A poll for CNN and Time magazine by Yankelovich Partners released
Friday offers some reassurance to campaign officials that the risk is
worth taking. Eighty-four percent of the "poll's respondents said that
if Mr. Bush used cocaine in his 20s it should not disqualify him from
the presidency.

Mr. Bush also hopes to benefit from a public backlash against the
press. "From everything we've seen, people are fairly fed up with the
notion of how reporters go after this stuff and the prying into public
lives," one Bush adviser said. The poll for CNN and Time underscored
that view. Fifty-eight percent of those surveyed said reporters should
not be asking Mr. Bush about cocaine use.

But Mr. Bush also has gambled that he can partly answer the question
without definitively saying he did or did not use drugs. What he did
last week was effectively to deny having used drugs since 1974 (when
he was 28) but then to refuse to say whether he used them earlier in
his life.

The danger is that, after a Clinton presidency replete with evasive
answers to simple questions, Mr. Bush has created the impression with
voters that he is being cute or coy rather than forthcoming.
Ultimately, say some political analysts, Mr. Bush may be forced to
offer a clear-cut answer to the drug question.

"I think being forthright is the key to this," one Republican
strategist said. "I don't think America expects you to be a saint;
They do expect you to shoot straight with thern." Bush campaign
officials say their candidate is taking a much different gamble by
refusing to answer detailed questions about his past. Voters may
assume he engaged in behavior that never occurred. But, they say, Mr.
Bush feels strongly that he must draw the line on personal questions
to help change the climate of politics.

"We have to accept the fact that people may make mistaken
assumptions," one adviser said. "But the governor has a principle,
which is the rationale for this answer. He's not going to bend his
principles. He strongly believes. and this is something strongly
supported by sociological and psychological research, that baby
boomers should not detail their mistakes to their children."

Last week's furor over Mr. Bush and drugs marked the first real test
of his campaign under stress. It happened unexpectedly.

On Wednesday, Mr. Bush had been peppered with questions from Texas
reporters about why he would not respond to repeated questions about
drug use. Mr. Bush, in forceful terms, accused reporters of succumbing
to the "game" of forcing politicians to disprove unfounded rumors.
Later in New Orleans, a Dallas Morning News reporter, Sam Attlesey,
told a campaign official he wanted to ask Mr. Bush a question
privately. The question was whether Mr. Bush would insist that
appointees to a Bush administration be required to answer standard FBI
background questions about drug use, and could he meet that standard
himself.

Mr. Bush concluded it was a legitimate question that demanded an
answer. He later told the Dallas paper he understood the question to
be whether someone had used drugs within the last seven years. "I will
be glad to answer that question and the answer is no," Mr. Bush said.
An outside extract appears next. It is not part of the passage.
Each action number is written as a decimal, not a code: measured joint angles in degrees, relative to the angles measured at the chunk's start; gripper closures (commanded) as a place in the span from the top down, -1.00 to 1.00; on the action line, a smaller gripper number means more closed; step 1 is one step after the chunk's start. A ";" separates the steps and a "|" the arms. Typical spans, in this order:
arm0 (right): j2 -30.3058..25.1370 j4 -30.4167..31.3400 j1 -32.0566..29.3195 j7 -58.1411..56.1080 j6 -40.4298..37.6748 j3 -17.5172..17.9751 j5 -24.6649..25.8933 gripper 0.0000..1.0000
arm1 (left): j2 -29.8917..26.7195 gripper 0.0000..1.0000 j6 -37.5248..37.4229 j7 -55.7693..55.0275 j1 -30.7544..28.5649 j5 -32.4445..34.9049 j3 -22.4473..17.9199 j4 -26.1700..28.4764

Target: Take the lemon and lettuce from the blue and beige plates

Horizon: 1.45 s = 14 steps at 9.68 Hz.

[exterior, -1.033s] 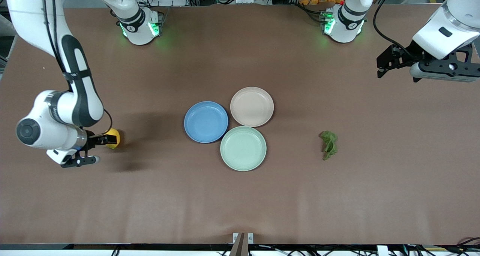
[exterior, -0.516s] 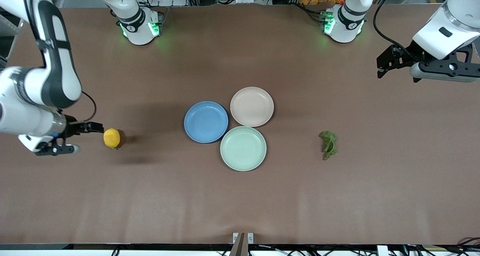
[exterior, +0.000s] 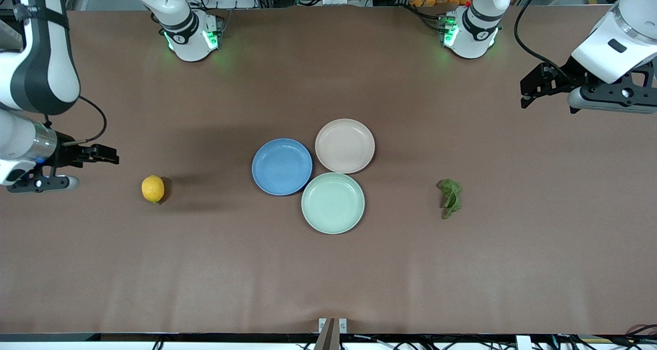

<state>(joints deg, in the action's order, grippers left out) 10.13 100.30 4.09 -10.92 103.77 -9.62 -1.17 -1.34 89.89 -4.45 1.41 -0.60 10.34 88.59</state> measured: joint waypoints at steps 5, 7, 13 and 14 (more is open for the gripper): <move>-2.02 -7.92 -0.21 0.14 -10.44 1.68 0.21 1.00 | 0.01 1.00 0.00 0.02 0.00 0.00 -0.09 -0.01; -4.29 -9.13 -1.75 0.16 -13.20 2.66 0.21 1.00 | 0.01 1.00 0.00 0.09 -0.01 0.00 -0.82 -0.02; -10.06 -9.26 -2.32 4.63 -15.72 3.29 0.13 1.00 | 0.00 1.00 0.00 0.13 0.00 0.00 -1.06 -0.10; -10.62 -9.26 -2.34 5.20 -15.87 3.43 -0.12 1.00 | 0.00 1.00 0.00 0.13 0.00 0.00 -1.06 -0.12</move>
<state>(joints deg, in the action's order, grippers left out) -0.49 91.04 1.74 -5.73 87.90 -6.19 -1.29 -1.34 89.89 -4.31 1.41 -0.60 9.28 88.47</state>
Over the next 18 hours, Mr. Bush's advisers were in constant
communication on the phone and through e-mail as they scrambled to
respond to a story that was spiraling away from them.
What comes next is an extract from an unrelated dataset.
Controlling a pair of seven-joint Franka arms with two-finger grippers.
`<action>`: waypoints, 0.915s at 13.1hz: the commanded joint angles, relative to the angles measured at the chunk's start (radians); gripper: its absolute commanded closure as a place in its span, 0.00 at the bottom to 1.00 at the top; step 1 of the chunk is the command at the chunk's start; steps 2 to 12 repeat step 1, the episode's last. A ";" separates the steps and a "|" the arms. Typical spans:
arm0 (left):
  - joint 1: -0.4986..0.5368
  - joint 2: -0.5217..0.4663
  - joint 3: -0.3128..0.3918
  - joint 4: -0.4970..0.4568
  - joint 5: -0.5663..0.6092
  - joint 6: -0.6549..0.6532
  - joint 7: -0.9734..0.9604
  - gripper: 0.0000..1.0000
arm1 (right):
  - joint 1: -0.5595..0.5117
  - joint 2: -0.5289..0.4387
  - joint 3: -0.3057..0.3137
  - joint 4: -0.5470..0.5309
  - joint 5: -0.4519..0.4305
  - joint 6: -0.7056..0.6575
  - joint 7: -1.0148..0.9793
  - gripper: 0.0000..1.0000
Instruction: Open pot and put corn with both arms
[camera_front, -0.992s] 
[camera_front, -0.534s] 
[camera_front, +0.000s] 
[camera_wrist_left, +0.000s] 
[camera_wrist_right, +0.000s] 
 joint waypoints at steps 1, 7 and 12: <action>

Later that day, as Mr. Bush and his campaign team moved from Louisiana
to Virginia, they reviewed what had happened and quickly anticipated
that the next morning the candidate would be asked whether he could
meet the more stringent standards used during his father's
administration, which rejected applicants for top jobs who had used
drugs during the previous 15 years.

The next morning, the need to clarify his response to the Morning News
became even more apparent. "Once we saw the Morning News story, we
realized it left the impression that it could be as recent as seven
years," an adviser said.

That could create the impression that Mr. Bush had used drugs well
into his 40s, which would undermine his declaration that he had
learned from the mistakes of his youth. So Mr. Bush told reporters
Thursday morning that he could have passed the 15-year test at the
time his father's administration began in 1989. By the end of the day,
Mr. Bush once again had closed the door on further questions about
drugs, a stance his advisers say he is determined to maintain.